(Dataset items)
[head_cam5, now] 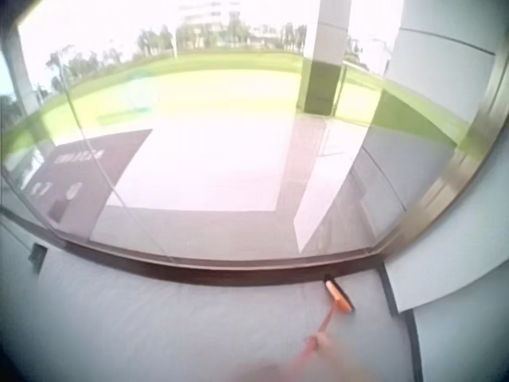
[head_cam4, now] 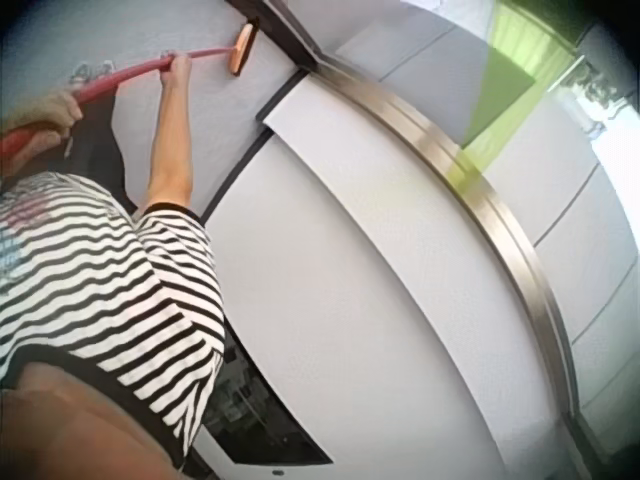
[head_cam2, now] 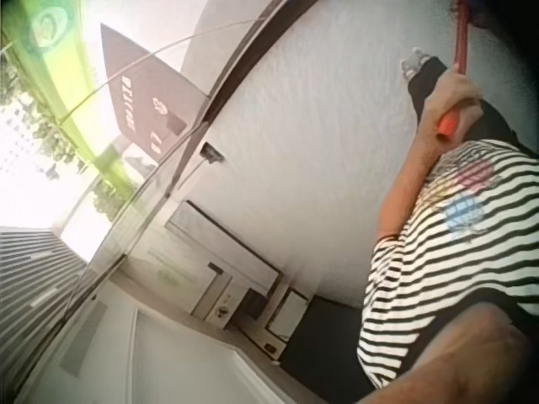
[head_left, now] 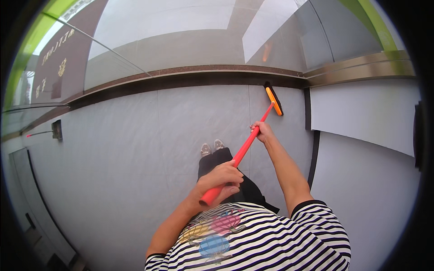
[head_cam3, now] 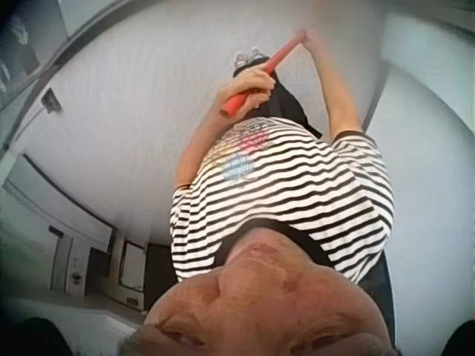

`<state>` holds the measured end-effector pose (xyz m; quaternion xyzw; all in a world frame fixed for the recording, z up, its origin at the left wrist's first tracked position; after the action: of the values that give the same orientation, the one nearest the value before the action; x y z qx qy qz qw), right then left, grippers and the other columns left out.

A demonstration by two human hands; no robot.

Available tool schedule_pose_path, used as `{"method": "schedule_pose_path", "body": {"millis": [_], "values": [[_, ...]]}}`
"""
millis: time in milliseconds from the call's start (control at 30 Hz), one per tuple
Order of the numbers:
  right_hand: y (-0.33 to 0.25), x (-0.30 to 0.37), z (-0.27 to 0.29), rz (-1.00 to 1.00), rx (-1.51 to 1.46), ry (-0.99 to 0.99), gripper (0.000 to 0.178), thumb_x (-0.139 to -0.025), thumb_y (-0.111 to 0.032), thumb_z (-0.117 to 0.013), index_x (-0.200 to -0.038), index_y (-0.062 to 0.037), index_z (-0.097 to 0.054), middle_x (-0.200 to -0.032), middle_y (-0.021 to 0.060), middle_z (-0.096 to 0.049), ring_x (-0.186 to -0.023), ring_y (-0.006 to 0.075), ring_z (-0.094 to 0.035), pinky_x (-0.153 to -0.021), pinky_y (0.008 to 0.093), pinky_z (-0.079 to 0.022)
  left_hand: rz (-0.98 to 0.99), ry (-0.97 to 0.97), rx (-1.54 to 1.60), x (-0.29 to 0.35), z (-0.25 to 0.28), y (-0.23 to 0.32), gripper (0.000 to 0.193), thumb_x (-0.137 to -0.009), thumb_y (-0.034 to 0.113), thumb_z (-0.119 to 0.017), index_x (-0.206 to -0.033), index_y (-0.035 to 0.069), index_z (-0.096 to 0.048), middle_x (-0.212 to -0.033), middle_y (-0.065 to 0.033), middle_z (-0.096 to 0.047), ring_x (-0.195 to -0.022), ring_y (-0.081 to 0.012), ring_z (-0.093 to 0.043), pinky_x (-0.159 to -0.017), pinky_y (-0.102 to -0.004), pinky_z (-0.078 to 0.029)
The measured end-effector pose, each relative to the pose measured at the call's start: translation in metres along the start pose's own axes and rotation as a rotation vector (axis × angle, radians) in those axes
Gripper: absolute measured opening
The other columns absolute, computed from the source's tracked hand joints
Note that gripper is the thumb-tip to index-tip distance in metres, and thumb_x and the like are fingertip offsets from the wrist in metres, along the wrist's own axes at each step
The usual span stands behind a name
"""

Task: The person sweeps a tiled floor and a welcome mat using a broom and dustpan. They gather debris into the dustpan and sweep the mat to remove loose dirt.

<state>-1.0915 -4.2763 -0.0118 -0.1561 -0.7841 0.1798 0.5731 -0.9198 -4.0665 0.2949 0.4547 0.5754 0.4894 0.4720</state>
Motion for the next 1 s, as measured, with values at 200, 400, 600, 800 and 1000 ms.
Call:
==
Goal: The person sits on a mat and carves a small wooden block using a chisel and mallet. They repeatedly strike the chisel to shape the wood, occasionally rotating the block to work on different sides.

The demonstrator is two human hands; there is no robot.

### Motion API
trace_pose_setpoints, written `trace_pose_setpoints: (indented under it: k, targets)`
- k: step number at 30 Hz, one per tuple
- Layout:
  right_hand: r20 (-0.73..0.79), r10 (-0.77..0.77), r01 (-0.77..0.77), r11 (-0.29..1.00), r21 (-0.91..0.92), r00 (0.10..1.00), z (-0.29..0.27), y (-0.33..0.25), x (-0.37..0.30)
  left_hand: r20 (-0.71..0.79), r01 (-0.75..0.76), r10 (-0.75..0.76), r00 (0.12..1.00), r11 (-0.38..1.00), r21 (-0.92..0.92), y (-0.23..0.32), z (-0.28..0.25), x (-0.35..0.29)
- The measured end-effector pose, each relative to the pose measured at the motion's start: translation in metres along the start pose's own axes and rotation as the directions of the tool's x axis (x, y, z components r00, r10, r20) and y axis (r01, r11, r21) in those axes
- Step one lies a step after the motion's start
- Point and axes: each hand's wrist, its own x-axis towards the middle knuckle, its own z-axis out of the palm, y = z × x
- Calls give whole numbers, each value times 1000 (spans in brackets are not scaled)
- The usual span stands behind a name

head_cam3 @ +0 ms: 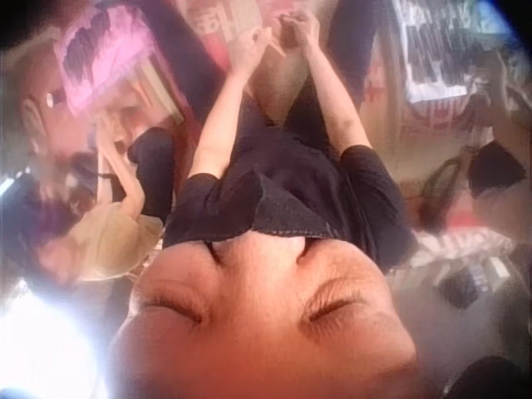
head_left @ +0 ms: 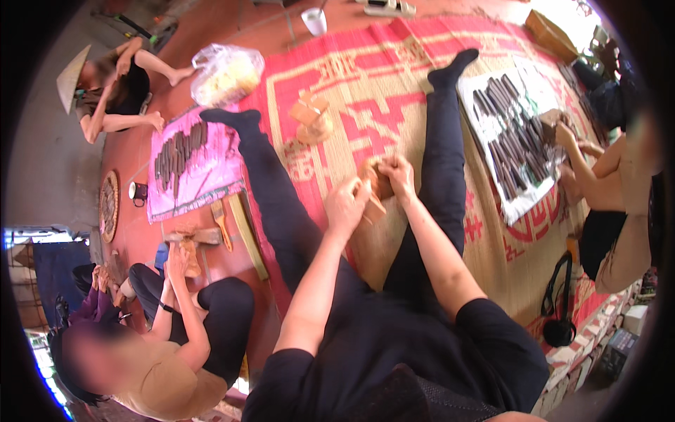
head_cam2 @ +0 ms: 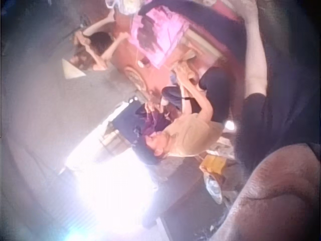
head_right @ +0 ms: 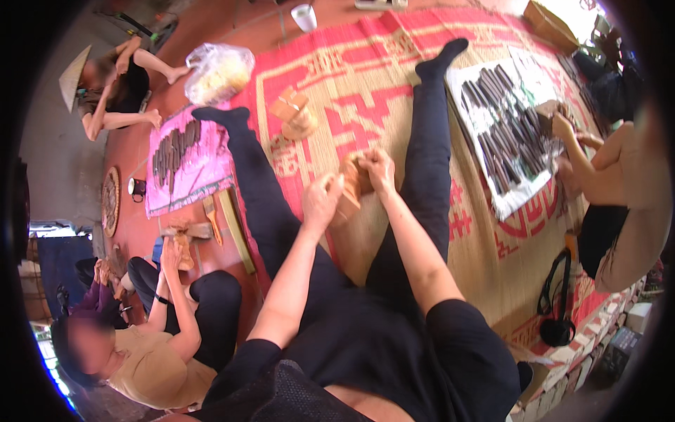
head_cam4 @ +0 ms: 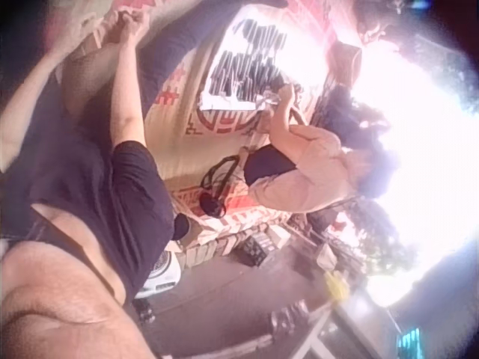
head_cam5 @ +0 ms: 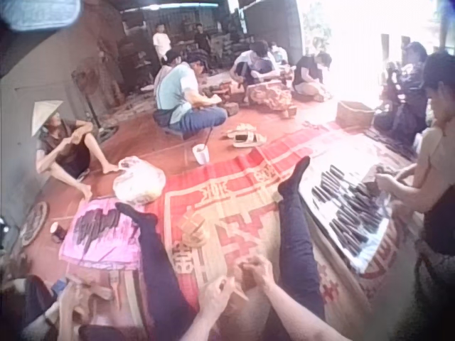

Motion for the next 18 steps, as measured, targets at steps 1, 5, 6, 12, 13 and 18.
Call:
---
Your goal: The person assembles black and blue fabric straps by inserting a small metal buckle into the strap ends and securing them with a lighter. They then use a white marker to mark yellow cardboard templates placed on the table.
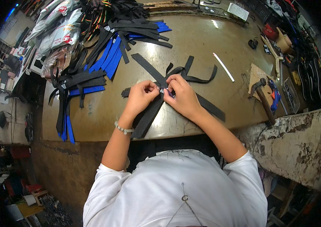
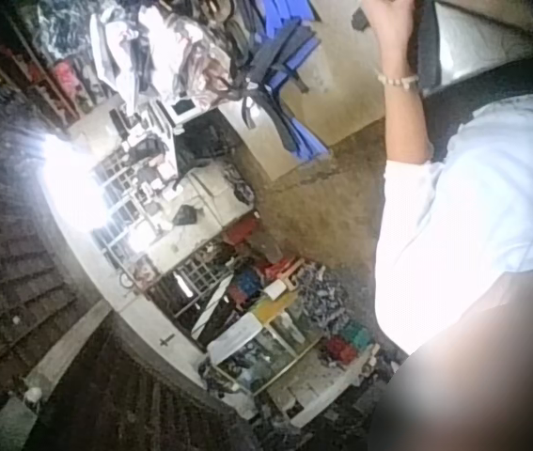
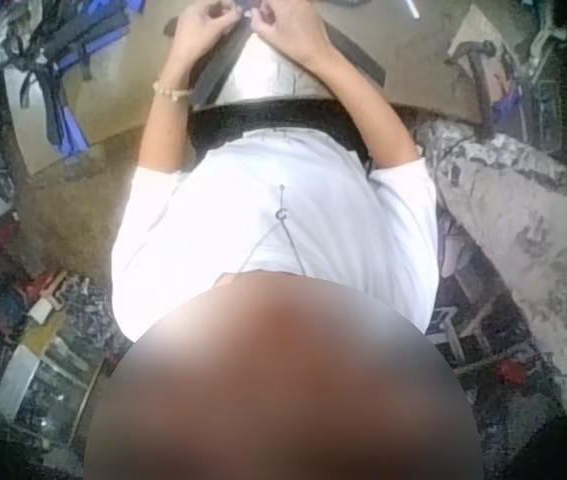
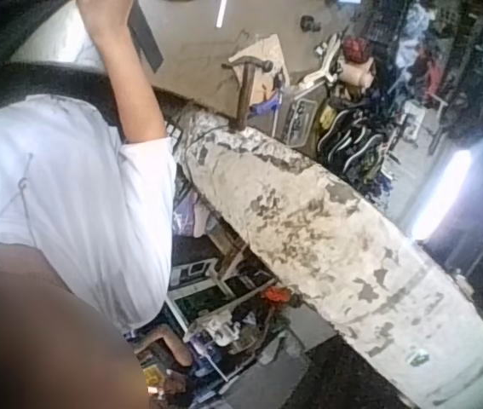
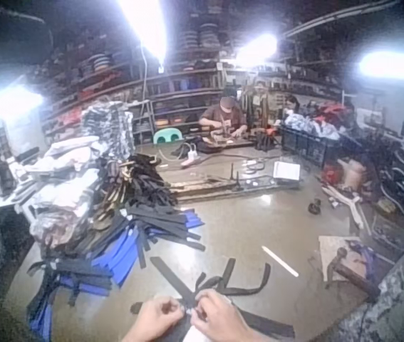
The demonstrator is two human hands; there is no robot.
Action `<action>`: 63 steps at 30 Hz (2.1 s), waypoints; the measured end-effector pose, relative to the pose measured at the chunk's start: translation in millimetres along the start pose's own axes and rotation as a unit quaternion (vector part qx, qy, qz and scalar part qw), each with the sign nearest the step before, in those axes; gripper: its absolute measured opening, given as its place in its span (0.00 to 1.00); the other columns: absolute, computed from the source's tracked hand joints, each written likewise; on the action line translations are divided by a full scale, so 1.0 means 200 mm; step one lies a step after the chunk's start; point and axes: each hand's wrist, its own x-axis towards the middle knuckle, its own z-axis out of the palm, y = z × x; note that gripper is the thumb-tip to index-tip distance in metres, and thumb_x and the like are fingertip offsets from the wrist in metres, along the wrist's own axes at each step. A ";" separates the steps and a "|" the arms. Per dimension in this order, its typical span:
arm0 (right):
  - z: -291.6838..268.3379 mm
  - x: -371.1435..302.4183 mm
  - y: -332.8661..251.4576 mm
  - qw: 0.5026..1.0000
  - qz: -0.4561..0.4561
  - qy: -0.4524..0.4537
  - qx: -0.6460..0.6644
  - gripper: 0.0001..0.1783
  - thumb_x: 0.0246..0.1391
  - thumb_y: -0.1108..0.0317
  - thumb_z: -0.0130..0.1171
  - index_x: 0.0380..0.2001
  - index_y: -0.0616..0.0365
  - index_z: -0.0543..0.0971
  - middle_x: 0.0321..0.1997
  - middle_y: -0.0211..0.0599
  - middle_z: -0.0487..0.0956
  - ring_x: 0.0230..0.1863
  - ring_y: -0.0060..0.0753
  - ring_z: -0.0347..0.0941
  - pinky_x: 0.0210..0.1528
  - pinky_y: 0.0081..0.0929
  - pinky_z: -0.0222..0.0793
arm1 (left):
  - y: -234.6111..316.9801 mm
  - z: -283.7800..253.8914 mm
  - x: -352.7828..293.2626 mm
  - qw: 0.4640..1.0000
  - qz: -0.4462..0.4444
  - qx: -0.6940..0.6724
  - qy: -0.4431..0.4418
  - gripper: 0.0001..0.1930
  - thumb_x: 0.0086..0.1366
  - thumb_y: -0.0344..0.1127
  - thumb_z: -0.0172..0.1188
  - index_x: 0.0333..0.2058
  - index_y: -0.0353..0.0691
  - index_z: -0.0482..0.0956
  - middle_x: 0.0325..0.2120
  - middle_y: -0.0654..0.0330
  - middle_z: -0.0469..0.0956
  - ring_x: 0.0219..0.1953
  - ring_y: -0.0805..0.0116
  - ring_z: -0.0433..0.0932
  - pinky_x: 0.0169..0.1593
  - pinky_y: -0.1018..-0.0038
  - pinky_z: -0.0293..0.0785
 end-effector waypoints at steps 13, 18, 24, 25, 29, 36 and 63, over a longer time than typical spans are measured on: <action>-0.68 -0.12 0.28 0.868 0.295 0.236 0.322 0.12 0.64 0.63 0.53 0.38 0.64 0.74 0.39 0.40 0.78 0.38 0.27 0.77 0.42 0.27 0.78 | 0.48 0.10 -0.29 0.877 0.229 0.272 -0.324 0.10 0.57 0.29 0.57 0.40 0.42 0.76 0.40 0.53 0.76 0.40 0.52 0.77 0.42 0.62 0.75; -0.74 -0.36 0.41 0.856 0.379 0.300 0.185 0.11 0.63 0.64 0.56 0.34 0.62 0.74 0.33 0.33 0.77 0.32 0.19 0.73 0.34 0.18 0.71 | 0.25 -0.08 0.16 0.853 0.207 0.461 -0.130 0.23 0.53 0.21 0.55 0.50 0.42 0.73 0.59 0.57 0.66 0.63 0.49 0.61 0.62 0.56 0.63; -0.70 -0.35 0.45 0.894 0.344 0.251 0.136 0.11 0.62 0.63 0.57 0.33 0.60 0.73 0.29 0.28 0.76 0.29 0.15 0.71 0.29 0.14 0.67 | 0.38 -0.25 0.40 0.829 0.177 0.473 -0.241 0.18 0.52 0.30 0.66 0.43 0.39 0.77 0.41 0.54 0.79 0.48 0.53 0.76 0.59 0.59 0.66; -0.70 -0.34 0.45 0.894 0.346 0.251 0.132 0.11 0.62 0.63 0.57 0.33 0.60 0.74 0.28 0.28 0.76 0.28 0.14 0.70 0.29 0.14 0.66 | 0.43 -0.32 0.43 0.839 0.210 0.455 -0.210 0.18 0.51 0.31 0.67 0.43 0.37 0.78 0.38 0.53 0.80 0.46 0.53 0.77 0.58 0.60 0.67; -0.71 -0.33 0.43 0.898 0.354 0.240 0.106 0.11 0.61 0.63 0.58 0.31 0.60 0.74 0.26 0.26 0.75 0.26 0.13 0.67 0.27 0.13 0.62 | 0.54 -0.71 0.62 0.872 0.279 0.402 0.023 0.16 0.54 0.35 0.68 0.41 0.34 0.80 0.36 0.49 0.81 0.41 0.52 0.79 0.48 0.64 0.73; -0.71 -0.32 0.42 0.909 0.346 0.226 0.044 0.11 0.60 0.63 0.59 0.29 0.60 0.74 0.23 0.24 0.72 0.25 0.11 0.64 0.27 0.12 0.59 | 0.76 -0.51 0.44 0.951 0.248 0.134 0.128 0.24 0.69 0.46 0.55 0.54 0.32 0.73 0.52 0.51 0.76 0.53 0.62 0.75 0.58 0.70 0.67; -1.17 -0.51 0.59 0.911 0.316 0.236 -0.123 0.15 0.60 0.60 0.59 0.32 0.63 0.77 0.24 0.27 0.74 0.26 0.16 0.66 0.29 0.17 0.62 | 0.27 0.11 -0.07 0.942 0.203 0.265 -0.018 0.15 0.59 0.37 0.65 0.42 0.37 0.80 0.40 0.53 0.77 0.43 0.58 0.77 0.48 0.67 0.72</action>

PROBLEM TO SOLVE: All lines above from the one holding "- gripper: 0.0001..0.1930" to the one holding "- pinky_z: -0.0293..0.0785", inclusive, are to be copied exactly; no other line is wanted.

EXPECTED ANSWER:
  - gripper: 0.0001..0.1930
  - thumb_x: 0.0086..0.1366
  - thumb_y: -0.0344..0.1127
  - thumb_z: -0.0172..0.1188
  - index_x: 0.0333..0.2058
  - index_y: -0.0353..0.0691
  - index_z: -0.0482..0.0956
  - middle_x: 0.0325..0.2120
  - middle_y: -0.0654..0.0330
  - middle_z: -0.0469..0.0956
  - ring_x: 0.0219..0.1953
  - ring_y: -0.0805..0.0116
  - ring_z: -0.0433..0.0932
  - pinky_x: 0.0169..0.1593
  - pinky_y: -0.1018..-0.0038
  - pinky_z: -0.0293..0.0785

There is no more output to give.